[Source data]

******************************

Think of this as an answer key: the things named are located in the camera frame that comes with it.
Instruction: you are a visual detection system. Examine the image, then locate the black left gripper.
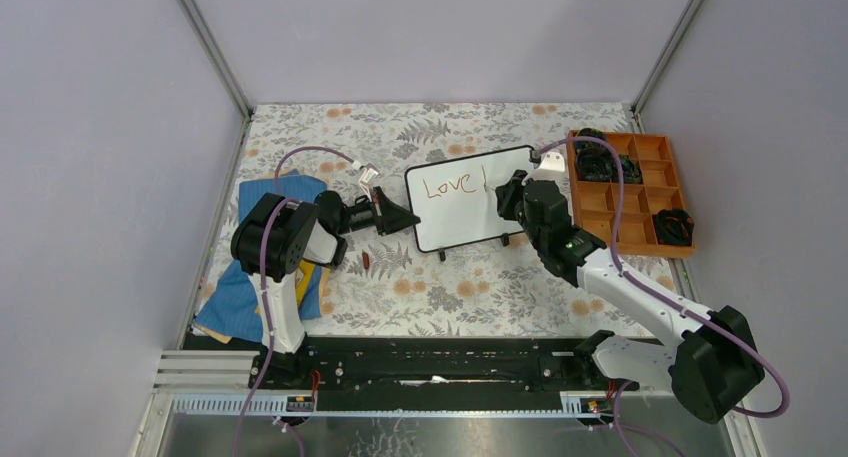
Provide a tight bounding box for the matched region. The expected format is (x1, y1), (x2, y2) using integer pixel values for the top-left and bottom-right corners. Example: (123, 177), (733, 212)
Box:
(334, 185), (419, 236)

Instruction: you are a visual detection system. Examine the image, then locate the black framed whiteboard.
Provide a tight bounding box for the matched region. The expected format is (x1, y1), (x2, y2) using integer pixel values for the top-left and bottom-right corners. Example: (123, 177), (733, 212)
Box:
(404, 145), (533, 253)

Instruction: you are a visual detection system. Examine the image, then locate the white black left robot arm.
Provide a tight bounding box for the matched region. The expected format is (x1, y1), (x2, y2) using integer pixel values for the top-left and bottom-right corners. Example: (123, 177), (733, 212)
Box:
(230, 187), (421, 388)

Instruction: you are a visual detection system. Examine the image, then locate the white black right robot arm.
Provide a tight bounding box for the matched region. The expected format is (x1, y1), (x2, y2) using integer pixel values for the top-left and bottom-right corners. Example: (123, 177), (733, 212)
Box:
(495, 170), (765, 424)

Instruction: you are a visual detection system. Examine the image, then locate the floral patterned table mat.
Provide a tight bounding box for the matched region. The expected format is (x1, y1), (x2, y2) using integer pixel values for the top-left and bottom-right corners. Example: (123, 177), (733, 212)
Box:
(195, 102), (692, 340)

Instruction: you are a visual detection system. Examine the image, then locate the orange compartment tray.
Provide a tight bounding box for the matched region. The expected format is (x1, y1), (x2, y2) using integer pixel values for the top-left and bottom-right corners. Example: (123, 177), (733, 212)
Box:
(566, 132), (695, 258)

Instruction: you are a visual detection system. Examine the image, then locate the blue cartoon cloth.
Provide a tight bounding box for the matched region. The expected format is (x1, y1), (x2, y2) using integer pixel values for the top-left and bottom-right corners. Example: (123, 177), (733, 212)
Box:
(193, 169), (338, 344)

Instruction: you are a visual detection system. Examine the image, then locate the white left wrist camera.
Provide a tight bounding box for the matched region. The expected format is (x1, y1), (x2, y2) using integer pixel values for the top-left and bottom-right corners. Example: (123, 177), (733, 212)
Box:
(352, 161), (380, 204)

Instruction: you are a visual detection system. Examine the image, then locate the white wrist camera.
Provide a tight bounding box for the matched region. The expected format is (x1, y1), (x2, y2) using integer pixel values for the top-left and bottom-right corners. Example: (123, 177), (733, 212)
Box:
(527, 150), (568, 182)
(352, 161), (380, 204)

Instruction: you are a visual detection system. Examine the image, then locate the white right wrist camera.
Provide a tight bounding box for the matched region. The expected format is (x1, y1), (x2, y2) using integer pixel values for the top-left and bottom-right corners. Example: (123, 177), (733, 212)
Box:
(527, 150), (568, 182)

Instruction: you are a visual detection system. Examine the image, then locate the dark coiled cable middle left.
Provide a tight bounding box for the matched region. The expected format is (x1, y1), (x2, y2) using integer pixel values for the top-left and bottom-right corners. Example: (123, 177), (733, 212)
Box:
(574, 147), (615, 182)

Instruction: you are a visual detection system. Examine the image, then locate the dark coiled cable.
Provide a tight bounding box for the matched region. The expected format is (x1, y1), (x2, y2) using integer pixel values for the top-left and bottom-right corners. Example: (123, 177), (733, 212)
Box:
(573, 127), (610, 152)
(617, 155), (644, 186)
(574, 147), (615, 182)
(652, 208), (696, 247)

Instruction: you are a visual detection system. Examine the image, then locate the dark coiled cable top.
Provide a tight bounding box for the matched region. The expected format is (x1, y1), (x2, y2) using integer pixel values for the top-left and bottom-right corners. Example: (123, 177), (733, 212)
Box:
(573, 127), (610, 152)

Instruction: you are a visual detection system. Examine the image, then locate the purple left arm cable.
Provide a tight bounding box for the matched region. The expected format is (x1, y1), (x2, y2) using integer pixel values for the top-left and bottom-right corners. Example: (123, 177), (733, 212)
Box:
(230, 145), (356, 457)

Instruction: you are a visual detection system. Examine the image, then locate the dark coiled cable middle right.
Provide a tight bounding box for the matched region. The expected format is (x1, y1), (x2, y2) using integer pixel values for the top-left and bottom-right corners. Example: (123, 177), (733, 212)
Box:
(617, 155), (644, 186)

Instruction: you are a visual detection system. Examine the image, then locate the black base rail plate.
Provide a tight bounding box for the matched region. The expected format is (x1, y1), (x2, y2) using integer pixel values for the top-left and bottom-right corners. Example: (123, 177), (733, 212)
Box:
(248, 336), (623, 412)

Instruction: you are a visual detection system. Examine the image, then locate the dark coiled cable lower right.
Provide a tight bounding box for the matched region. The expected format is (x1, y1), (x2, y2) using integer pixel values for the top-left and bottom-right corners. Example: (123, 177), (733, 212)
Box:
(652, 208), (696, 247)

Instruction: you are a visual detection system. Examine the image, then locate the left aluminium frame post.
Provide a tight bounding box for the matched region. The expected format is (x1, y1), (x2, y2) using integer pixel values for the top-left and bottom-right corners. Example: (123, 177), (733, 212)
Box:
(176, 0), (252, 120)

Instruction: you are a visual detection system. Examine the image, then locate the aluminium frame post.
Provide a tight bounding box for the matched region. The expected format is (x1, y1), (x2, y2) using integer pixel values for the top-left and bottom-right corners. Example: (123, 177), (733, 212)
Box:
(630, 0), (707, 117)
(176, 0), (252, 120)

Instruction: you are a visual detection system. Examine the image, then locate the right aluminium frame post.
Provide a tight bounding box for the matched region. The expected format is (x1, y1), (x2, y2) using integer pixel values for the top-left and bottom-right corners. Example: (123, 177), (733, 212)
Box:
(630, 0), (707, 117)

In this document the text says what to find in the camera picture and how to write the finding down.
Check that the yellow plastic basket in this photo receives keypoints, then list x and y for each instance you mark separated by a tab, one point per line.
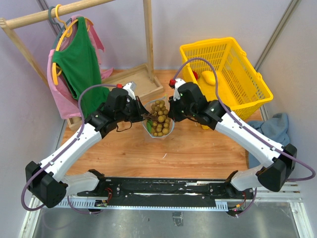
239	86

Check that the dark green hanger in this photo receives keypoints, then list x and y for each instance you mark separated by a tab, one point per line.
57	28

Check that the green tank top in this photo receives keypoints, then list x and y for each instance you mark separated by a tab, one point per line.
81	67

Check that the clear zip top bag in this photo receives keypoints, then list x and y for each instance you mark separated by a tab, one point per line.
158	119

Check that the aluminium frame post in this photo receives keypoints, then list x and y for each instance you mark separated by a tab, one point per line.
292	6

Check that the blue cloth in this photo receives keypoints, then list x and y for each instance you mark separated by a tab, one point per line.
274	128

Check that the longan fruit bunch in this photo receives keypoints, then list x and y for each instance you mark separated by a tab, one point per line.
159	119

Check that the yellow toy banana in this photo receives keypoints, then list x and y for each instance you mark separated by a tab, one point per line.
209	77

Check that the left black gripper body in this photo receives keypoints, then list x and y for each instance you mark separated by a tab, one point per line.
132	111

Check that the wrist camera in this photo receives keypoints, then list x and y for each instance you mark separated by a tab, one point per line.
175	84
130	88

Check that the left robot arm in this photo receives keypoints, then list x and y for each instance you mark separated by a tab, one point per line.
47	180

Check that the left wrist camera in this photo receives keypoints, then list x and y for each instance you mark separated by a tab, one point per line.
130	88

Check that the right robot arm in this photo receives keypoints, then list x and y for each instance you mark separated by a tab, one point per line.
275	167

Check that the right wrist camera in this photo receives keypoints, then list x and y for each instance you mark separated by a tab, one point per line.
175	84

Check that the pink shirt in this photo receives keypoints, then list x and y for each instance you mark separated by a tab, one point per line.
62	89

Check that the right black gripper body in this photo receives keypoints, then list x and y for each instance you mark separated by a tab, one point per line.
179	111

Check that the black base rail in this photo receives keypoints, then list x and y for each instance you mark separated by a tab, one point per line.
160	193

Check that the red toy fruit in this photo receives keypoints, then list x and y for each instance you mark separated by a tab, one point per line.
195	75

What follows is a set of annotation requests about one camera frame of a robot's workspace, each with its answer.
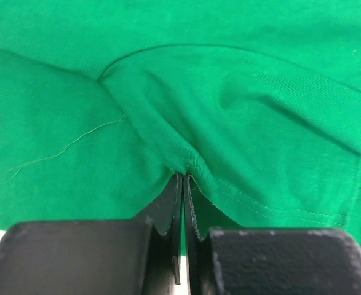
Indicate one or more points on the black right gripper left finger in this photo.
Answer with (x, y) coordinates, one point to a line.
(140, 255)

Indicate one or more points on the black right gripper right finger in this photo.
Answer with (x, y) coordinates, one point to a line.
(226, 258)

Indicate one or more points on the green t-shirt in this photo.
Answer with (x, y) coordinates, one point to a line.
(101, 102)

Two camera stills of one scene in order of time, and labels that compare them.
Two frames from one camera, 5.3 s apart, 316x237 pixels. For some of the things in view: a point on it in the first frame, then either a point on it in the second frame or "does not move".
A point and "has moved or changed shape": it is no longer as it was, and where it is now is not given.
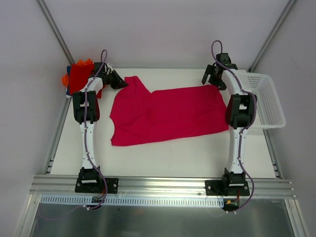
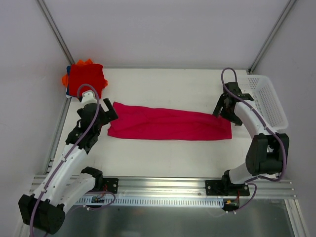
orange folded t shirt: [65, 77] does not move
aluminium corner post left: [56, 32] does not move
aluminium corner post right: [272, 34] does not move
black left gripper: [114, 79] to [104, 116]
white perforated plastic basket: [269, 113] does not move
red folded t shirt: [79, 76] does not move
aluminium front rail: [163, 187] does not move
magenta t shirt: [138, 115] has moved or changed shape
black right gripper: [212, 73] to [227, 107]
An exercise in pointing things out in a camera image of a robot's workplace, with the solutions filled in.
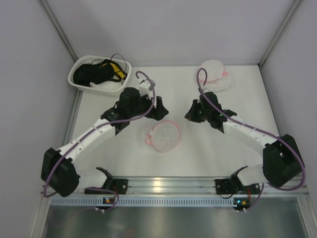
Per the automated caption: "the white mesh laundry bag front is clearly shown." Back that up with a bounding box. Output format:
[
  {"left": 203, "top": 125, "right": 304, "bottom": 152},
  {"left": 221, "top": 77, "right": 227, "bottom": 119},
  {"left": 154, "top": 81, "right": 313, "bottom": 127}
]
[{"left": 145, "top": 120, "right": 181, "bottom": 153}]

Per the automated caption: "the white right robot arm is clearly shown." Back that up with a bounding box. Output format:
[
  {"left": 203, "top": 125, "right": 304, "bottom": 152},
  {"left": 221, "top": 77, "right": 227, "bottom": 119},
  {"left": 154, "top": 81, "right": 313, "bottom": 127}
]
[{"left": 185, "top": 92, "right": 305, "bottom": 189}]

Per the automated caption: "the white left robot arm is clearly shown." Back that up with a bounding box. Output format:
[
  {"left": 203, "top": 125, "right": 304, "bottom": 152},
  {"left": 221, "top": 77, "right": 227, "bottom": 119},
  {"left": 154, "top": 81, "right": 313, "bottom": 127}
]
[{"left": 41, "top": 87, "right": 169, "bottom": 198}]

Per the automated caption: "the white plastic laundry basket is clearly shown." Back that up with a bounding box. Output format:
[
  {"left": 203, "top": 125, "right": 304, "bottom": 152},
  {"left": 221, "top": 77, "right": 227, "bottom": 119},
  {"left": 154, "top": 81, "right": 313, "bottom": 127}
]
[{"left": 68, "top": 56, "right": 132, "bottom": 96}]

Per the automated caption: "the yellow black garment in basket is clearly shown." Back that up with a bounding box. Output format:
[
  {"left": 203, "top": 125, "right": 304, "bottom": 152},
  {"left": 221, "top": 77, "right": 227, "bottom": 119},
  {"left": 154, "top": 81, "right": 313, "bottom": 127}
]
[{"left": 100, "top": 61, "right": 126, "bottom": 82}]

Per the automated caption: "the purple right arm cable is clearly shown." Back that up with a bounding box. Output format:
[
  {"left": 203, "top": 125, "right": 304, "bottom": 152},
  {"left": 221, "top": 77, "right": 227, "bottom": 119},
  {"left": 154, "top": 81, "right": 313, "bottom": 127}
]
[{"left": 196, "top": 68, "right": 306, "bottom": 211}]

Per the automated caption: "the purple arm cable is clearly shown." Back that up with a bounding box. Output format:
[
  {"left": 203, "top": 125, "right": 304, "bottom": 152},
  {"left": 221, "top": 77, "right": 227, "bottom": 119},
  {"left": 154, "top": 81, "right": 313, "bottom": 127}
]
[
  {"left": 43, "top": 71, "right": 157, "bottom": 214},
  {"left": 196, "top": 68, "right": 306, "bottom": 211}
]

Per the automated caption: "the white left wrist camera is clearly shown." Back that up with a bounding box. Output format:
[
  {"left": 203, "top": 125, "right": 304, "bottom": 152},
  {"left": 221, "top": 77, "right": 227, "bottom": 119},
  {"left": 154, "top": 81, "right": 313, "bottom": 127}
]
[{"left": 138, "top": 79, "right": 156, "bottom": 97}]

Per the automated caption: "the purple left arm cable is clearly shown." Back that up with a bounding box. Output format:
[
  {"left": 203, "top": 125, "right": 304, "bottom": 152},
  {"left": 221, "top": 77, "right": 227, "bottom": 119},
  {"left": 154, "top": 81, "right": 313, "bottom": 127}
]
[{"left": 43, "top": 71, "right": 157, "bottom": 214}]

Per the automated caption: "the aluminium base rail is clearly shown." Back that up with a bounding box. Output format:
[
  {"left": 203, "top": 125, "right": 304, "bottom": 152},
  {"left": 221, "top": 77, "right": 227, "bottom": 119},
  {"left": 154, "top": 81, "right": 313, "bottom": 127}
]
[{"left": 41, "top": 176, "right": 309, "bottom": 198}]

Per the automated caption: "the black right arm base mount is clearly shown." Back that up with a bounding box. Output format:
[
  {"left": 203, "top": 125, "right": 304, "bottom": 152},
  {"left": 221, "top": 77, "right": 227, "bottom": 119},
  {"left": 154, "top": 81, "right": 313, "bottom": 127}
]
[{"left": 215, "top": 178, "right": 261, "bottom": 195}]

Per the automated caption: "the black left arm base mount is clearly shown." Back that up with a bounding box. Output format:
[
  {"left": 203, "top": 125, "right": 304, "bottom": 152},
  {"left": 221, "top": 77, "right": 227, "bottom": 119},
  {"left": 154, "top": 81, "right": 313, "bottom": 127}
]
[{"left": 84, "top": 178, "right": 128, "bottom": 195}]

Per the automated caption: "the grey slotted cable duct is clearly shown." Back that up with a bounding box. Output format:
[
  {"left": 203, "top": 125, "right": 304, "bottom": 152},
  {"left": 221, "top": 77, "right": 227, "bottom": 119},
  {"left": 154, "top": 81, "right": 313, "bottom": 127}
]
[{"left": 50, "top": 196, "right": 237, "bottom": 207}]

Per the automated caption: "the aluminium corner post right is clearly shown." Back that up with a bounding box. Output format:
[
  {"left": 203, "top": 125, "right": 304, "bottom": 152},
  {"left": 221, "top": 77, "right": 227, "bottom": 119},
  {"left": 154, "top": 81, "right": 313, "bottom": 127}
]
[{"left": 258, "top": 0, "right": 303, "bottom": 69}]

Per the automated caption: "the aluminium corner post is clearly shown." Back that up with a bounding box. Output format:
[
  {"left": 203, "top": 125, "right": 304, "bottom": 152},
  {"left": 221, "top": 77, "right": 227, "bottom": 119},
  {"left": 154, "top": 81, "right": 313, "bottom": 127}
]
[
  {"left": 38, "top": 0, "right": 78, "bottom": 62},
  {"left": 258, "top": 0, "right": 303, "bottom": 69}
]

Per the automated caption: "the aluminium corner post left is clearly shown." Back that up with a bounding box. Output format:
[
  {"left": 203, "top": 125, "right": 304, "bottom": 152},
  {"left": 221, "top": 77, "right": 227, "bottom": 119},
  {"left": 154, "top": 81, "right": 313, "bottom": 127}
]
[{"left": 38, "top": 0, "right": 78, "bottom": 62}]

******************************

Required work: Copy each line of the data that includes the word "folded".

Answer section:
orange folded t shirt: [65, 77] does not move
red folded t shirt: [79, 76] does not move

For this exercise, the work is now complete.